→ TASK STATEMENT
Search the material for "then" and show all lines that contain it.

→ TASK DATA
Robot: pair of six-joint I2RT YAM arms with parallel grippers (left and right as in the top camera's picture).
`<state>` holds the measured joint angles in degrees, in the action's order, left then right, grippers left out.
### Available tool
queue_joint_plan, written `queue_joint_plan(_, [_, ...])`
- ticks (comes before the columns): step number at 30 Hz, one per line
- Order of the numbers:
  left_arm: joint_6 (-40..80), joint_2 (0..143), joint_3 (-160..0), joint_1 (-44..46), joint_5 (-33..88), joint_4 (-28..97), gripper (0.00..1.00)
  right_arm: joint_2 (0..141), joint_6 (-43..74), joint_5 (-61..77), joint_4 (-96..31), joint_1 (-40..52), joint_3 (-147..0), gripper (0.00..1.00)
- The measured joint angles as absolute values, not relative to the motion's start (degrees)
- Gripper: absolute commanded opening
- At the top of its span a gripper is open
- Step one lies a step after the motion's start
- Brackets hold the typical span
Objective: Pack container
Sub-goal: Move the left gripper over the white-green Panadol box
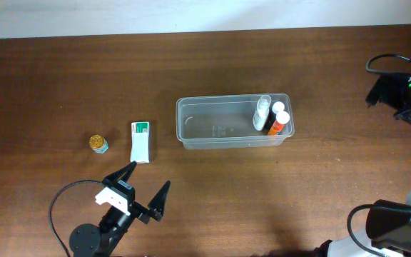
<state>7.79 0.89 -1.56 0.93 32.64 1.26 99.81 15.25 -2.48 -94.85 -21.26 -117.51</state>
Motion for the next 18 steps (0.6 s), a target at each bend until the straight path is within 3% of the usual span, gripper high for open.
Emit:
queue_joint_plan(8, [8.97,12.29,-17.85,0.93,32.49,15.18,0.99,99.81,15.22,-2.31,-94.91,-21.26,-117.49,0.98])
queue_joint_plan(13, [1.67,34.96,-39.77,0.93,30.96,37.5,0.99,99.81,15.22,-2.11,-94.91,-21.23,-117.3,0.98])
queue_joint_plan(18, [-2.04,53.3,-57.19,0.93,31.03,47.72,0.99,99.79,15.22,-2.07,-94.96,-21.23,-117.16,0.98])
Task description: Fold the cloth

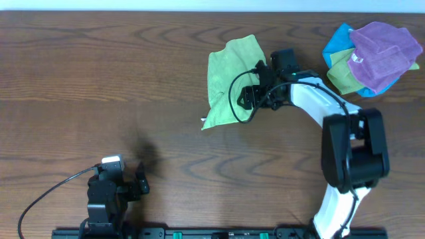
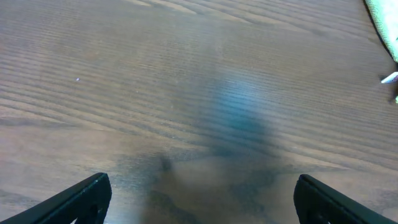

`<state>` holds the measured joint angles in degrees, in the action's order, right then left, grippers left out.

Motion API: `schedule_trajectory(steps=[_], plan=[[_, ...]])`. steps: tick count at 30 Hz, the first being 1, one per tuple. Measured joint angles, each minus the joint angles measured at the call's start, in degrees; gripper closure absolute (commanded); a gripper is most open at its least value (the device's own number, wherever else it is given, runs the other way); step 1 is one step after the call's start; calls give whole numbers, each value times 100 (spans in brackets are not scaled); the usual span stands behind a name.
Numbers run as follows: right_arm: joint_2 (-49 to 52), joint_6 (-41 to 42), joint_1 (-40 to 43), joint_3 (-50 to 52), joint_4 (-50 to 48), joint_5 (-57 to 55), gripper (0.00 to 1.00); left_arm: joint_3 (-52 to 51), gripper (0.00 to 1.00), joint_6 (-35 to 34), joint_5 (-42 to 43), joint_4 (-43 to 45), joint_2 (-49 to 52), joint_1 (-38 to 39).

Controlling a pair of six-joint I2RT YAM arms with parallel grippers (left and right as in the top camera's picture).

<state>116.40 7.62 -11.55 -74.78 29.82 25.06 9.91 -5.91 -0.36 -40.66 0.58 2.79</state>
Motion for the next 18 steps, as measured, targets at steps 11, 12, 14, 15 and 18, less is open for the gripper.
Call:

→ COMPLETED EXERCISE
`<state>` holds the measured joint angles in degrees, in the action's order, left then right, grippers left out.
`<state>` holds the measured joint angles in degrees, in the action's order, right then left, grippers left out.

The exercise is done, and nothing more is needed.